> **Exercise requirements**
Nothing but the listing below, retyped exactly, should appear in the answer.

> **Extracted information**
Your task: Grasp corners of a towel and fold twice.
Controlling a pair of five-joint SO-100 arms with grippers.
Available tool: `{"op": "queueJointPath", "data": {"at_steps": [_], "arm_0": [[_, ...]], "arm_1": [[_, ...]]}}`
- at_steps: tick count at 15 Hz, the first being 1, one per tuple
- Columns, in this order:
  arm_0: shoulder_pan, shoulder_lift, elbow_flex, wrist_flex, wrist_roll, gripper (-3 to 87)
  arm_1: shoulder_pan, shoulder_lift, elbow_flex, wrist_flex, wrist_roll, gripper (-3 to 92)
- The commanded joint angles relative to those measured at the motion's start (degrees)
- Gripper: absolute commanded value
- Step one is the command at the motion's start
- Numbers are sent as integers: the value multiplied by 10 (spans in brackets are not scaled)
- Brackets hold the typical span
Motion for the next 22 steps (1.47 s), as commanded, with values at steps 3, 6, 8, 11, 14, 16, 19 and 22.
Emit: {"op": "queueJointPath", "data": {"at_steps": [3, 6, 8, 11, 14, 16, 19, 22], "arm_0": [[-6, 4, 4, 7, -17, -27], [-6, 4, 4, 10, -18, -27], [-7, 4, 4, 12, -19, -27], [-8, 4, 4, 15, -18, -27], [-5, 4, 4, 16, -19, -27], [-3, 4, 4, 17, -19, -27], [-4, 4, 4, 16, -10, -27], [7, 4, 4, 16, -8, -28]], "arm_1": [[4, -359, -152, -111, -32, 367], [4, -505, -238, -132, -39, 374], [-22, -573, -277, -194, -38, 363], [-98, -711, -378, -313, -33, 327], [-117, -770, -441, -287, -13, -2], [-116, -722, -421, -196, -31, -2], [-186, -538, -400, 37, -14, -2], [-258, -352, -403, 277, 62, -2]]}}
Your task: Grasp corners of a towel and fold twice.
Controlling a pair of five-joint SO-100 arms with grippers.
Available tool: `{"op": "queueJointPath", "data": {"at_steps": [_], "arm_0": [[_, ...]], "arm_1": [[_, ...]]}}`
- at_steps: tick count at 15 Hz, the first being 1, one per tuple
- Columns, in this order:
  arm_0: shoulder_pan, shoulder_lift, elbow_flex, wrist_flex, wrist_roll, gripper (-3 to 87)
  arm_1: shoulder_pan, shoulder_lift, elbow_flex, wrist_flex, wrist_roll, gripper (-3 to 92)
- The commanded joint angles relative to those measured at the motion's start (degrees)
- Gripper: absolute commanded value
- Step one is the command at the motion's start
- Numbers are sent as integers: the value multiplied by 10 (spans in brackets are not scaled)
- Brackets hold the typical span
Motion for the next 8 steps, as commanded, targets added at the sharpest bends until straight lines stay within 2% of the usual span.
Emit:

> **Your solution**
Your task: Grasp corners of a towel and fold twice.
Controlling a pair of five-joint SO-100 arms with grippers.
Available tool: `{"op": "queueJointPath", "data": {"at_steps": [_], "arm_0": [[_, ...]], "arm_1": [[_, ...]]}}`
- at_steps: tick count at 15 Hz, the first being 1, one per tuple
- Columns, in this order:
  arm_0: shoulder_pan, shoulder_lift, elbow_flex, wrist_flex, wrist_roll, gripper (-3 to 87)
  arm_1: shoulder_pan, shoulder_lift, elbow_flex, wrist_flex, wrist_roll, gripper (-3 to 92)
- The commanded joint angles relative to those measured at the motion's start (degrees)
- Gripper: absolute commanded value
- Step one is the command at the motion's start
- Numbers are sent as integers: the value multiplied by 10 (spans in brackets are not scaled)
- Brackets hold the typical span
Motion for the next 22 steps (1.47 s), as commanded, with values at steps 3, 6, 8, 11, 14, 16, 19 and 22.
Emit: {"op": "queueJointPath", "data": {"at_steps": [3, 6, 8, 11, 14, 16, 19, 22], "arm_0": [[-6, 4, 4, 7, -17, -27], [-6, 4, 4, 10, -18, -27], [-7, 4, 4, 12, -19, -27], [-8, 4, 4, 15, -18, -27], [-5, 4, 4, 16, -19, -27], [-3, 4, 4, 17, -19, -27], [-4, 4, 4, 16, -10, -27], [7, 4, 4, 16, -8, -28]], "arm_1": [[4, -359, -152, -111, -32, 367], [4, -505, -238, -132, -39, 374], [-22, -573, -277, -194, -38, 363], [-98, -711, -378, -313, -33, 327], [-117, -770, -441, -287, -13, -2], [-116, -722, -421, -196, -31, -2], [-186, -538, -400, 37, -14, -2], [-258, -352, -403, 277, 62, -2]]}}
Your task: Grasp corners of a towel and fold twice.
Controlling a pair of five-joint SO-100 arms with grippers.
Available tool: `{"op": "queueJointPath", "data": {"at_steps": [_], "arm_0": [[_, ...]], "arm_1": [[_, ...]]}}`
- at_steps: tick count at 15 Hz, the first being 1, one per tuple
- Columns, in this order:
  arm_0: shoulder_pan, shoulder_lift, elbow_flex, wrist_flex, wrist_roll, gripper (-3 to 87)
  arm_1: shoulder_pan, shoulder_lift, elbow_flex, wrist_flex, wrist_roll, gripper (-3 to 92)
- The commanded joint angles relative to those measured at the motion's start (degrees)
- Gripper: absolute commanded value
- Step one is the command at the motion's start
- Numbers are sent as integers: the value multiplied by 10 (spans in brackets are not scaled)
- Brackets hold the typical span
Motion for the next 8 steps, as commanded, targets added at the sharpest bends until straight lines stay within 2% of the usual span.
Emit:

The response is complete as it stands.